> [TASK ITEM]: This exercise calls for an exact copy of the listing below.

> [DATASET EXCERPT]:
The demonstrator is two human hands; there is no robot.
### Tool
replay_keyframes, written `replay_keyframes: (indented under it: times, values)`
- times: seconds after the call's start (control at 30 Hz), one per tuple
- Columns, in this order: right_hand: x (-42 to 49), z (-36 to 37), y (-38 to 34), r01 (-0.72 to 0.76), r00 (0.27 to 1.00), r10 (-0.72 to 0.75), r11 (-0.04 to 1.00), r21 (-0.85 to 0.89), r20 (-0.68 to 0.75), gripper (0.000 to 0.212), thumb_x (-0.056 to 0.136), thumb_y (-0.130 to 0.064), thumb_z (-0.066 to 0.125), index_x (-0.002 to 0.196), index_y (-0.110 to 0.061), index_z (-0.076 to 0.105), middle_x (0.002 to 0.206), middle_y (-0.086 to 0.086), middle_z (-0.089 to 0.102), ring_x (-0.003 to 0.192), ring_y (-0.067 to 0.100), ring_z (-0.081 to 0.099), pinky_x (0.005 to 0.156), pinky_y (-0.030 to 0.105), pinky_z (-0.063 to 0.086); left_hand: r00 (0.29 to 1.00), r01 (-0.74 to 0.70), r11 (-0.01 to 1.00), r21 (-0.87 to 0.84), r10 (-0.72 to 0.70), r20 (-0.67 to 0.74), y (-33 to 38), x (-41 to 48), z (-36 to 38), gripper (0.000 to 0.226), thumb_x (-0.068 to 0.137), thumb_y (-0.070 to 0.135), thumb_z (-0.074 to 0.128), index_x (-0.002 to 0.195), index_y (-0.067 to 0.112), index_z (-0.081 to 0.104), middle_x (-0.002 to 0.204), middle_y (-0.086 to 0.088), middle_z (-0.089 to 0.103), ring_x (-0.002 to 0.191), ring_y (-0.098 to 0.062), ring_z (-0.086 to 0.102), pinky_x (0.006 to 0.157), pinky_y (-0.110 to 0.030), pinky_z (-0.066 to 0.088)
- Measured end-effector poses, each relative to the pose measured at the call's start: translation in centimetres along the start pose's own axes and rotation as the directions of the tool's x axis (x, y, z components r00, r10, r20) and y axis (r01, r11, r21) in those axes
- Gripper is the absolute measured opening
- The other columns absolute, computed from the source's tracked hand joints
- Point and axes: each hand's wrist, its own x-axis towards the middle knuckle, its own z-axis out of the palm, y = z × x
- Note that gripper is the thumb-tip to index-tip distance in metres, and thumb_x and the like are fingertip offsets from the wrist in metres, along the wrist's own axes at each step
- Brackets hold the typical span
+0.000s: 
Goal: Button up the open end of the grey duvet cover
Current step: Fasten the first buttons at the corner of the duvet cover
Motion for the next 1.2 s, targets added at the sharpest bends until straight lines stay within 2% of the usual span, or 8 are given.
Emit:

> [RESPONSE TO THE EXERCISE]:
The demonstrator is two human hands; there is no robot.
### Tool
replay_keyframes, written `replay_keyframes: (indented under it: times, values)`
- times: seconds after the call's start (control at 30 Hz), one per tuple
- Columns, in this order: right_hand: x (-42 to 49), z (-36 to 37), y (-38 to 34), r01 (-0.72 to 0.76), r00 (0.27 to 1.00), r10 (-0.72 to 0.75), r11 (-0.04 to 1.00), r21 (-0.85 to 0.89), r20 (-0.68 to 0.75), gripper (0.000 to 0.212), thumb_x (-0.056 to 0.136), thumb_y (-0.130 to 0.064), thumb_z (-0.066 to 0.125), index_x (-0.002 to 0.196), index_y (-0.110 to 0.061), index_z (-0.076 to 0.105), middle_x (0.002 to 0.206), middle_y (-0.086 to 0.086), middle_z (-0.089 to 0.102), ring_x (-0.003 to 0.192), ring_y (-0.067 to 0.100), ring_z (-0.081 to 0.099), pinky_x (0.005 to 0.156), pinky_y (-0.030 to 0.105), pinky_z (-0.063 to 0.086); left_hand: r00 (0.29 to 1.00), r01 (-0.74 to 0.70), r11 (-0.01 to 1.00), r21 (-0.87 to 0.84), r10 (-0.72 to 0.70), r20 (-0.67 to 0.74), y (-33 to 38), x (-41 to 48), z (-36 to 38), gripper (0.000 to 0.226), thumb_x (-0.068 to 0.137), thumb_y (-0.070 to 0.135), thumb_z (-0.074 to 0.128), index_x (-0.002 to 0.195), index_y (-0.067 to 0.112), index_z (-0.081 to 0.104), middle_x (-0.002 to 0.204), middle_y (-0.086 to 0.088), middle_z (-0.089 to 0.103), ring_x (-0.002 to 0.191), ring_y (-0.098 to 0.062), ring_z (-0.086 to 0.102), pinky_x (0.006 to 0.157), pinky_y (-0.110 to 0.030), pinky_z (-0.066 to 0.088)
- Measured end-effector poses, each relative to the pose measured at the call's start: translation in centimetres along the start pose's own axes and rotation as the directions of the tool's x axis (x, y, z components r00, r10, r20) and y axis (r01, r11, r21) in those axes
- Gripper is the absolute measured opening
- The other columns absolute, computed from the source's tracked hand joints
- Point and axes: each hand's wrist, its own x-axis towards the middle knuckle, its own z-axis out of the palm, y = z × x
- Note that gripper is the thumb-tip to index-tip distance in metres, and thumb_x and the like are fingertip offsets from the wrist in metres, along the wrist's own axes at each step
- Brackets hold the typical span
+0.000s: 
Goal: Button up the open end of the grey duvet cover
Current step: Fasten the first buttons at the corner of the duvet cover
Motion for the next 1.2 s, targets added at the sharpest bends until straight lines stay within 2% of the usual span, or 8 are given.
Emit:

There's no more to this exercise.